* _Work instruction_: Find the string "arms" in the listing and report every line that has it.

* _Provided material_:
++++

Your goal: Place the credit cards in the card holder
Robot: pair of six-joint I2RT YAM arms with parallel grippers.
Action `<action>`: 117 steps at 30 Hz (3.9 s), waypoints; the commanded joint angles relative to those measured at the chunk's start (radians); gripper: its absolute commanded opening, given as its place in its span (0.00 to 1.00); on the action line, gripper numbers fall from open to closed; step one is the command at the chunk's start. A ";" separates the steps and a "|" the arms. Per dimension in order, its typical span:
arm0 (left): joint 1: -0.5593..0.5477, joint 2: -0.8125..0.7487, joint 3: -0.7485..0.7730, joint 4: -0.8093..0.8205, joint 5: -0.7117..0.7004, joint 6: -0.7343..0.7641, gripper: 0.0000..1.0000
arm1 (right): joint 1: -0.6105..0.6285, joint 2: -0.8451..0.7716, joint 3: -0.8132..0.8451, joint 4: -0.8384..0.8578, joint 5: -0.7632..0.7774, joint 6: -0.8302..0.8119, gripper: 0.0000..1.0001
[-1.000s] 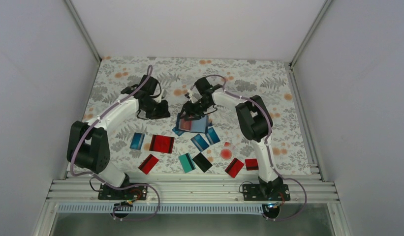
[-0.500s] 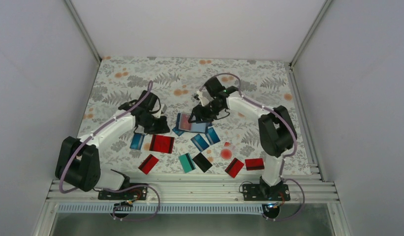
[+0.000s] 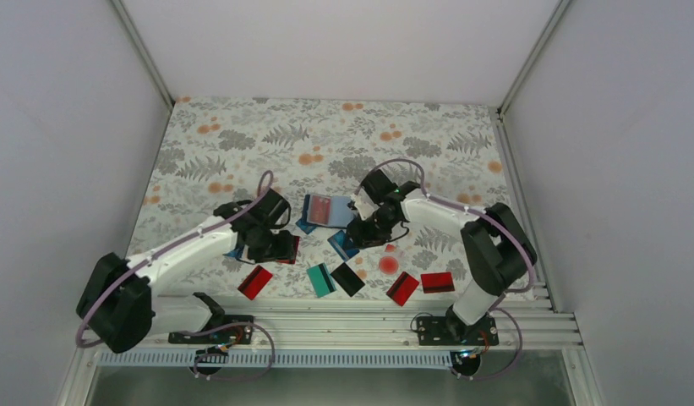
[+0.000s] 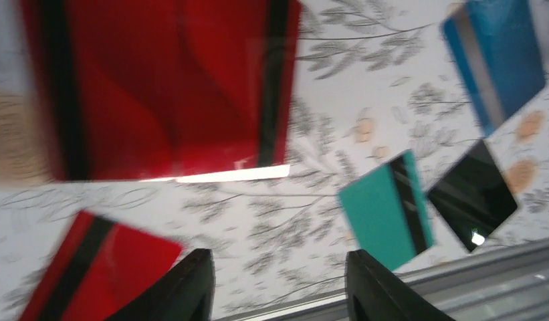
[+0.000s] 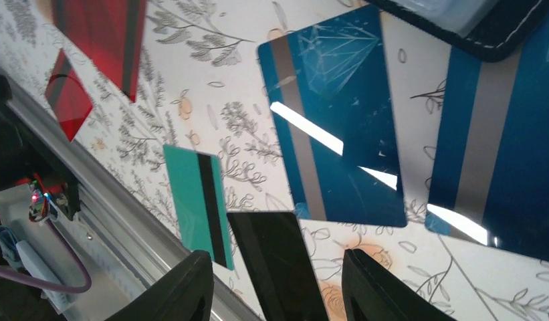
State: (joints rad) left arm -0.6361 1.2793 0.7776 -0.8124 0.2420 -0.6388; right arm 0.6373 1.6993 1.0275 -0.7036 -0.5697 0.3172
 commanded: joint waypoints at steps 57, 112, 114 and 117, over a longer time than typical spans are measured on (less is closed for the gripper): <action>-0.011 -0.790 -0.582 -0.100 -0.204 -1.097 0.62 | 0.404 0.704 0.672 0.176 -0.206 0.018 0.13; -0.012 -0.538 -0.023 -0.254 -0.499 -0.777 0.02 | 0.210 0.501 0.718 0.088 -0.230 0.042 0.18; -0.012 -0.469 0.081 -0.260 -0.539 -0.719 0.02 | 0.146 0.432 0.719 0.053 -0.177 0.070 0.27; -0.010 -0.375 0.224 -0.194 -0.578 -0.622 0.02 | 0.063 0.320 0.678 0.052 -0.134 0.173 0.36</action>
State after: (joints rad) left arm -0.6498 0.8116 0.8505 -1.0470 -0.2314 -1.4220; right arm 0.8097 2.2131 1.7081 -0.6239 -0.7795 0.3798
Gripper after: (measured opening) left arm 0.028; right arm 0.308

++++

* _Task solution_:
Robot: pair of six-joint I2RT YAM arms with parallel grippers.
Action `<action>`: 117 steps at 30 Hz (3.9 s), waypoints; the commanded joint angles relative to those measured at the chunk's start (radians); gripper: its absolute commanded opening, given as its place in its span (0.00 to 1.00); on the action line, gripper numbers fall from open to closed; step one is the command at the chunk's start. A ";" separates the steps and a "|" the arms. Per dimension in order, its typical span:

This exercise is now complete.